Einer dieser Versuche bestand auch darin, den Angaben von Rudolf Steiner nachzugehen. Dieser Versuch, den Steiner 1924 in Wien in der Werkstatt von Dr. Thomastik gemacht hatte, war folgendermaßen: Er hat an einem geöffneten Geigenkörper gezeigt (laut mündlicher Überlieferung), dass, wenn man es schaffen würde, das Instrument in dieser Form, also in lemniskatischer Form zum Schwingen zu bringen, dass man dann in dem Ton etwas anderes vorfinden würde als es nur im physischen Ton vorhanden ist. Die bisherige Ausführung dieses Konzeptes war immer so, dass der Anregungspunkt (Steg) des Resonanzkörpers sich immer in der Mitte, wo die Äste sich kreuzen, befindet.

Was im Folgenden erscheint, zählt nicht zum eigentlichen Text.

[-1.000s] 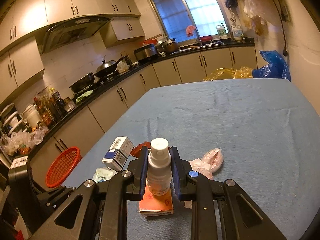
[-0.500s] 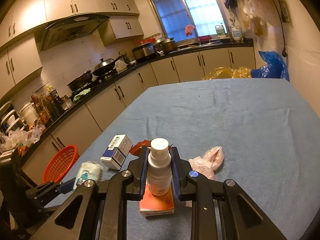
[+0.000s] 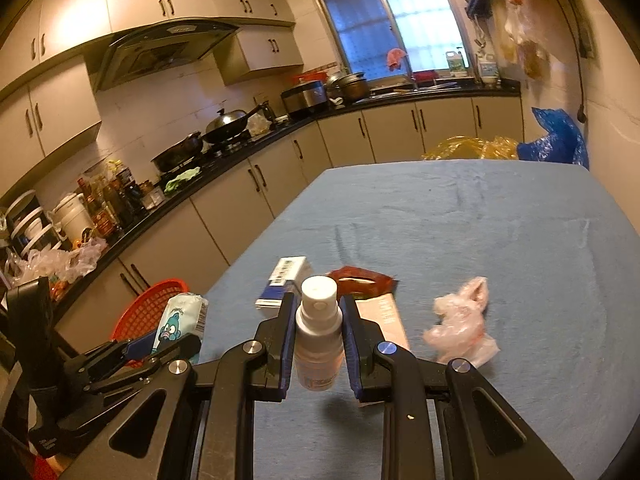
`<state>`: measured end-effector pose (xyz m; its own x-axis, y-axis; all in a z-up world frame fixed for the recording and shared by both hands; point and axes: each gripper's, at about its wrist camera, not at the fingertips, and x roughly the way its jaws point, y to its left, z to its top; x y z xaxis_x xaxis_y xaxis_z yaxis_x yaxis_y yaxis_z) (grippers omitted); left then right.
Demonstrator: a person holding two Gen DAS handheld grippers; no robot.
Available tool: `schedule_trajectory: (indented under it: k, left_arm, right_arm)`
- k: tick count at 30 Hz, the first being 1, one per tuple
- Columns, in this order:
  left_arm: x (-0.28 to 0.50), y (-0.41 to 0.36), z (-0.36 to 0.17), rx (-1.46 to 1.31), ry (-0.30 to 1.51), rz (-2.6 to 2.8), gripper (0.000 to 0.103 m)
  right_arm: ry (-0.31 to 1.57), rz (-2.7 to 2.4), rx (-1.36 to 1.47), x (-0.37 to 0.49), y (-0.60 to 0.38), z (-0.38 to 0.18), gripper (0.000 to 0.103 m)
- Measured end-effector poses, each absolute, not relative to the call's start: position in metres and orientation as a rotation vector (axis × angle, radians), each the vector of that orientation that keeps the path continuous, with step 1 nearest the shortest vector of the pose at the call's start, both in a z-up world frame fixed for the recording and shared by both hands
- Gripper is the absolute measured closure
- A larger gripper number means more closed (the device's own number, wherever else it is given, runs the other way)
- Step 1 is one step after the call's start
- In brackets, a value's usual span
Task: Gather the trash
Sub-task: 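Lift the tissue pack with the left tool while the right tool lifts the spray bottle, then carry the tissue pack with the left tool over the wastebasket while the right tool follows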
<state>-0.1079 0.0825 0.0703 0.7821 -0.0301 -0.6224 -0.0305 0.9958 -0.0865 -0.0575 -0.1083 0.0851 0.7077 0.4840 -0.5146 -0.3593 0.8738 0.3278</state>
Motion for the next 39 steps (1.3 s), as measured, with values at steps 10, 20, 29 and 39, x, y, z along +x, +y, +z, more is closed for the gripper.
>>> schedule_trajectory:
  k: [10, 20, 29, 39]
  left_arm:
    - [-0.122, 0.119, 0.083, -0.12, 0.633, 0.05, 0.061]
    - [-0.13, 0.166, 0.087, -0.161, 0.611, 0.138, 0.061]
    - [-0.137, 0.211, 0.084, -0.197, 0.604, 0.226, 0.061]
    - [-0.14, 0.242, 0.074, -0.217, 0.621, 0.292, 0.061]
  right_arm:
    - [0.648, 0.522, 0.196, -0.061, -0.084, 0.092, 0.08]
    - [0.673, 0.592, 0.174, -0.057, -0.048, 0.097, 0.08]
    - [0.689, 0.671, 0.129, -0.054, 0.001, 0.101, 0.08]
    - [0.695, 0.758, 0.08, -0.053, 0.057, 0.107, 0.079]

Sozusagen, wo die Arme des Lemniskate sich kreuzen, da wurde der Steg hingestellt. Frans van Dijk versucht hier jedoch eine lemniskatische Schwingung zu erzeugen, zum Beispiel, wenn man auf einer der Äste der Lemniskate den Steg hin baut (die Hauptanregungsrichtung des Resonanzkörpers). Dadurch sieht man, dass ein asymmetrisches Instrument entsteht, ein Teil der Lemniskate fehlt aus spieltechnischen Gründen. Die zweite Blickrichtung des Entwurfs war, dass es ein spezielles Instrument für Kinder sein soll. Und deshalb hat Frans van Dijk mit seiner Gruppe versucht, die Konstruktion so gut wie möglich zu vereinfachen, da beispielsweise die Konstruktion der Geige und des Cellos sehr kompliziert ist. Wie man auf dem Video erkennen kann, wurde das Instrument aus einem großen, massiven Holzstück heraus geschnitzt.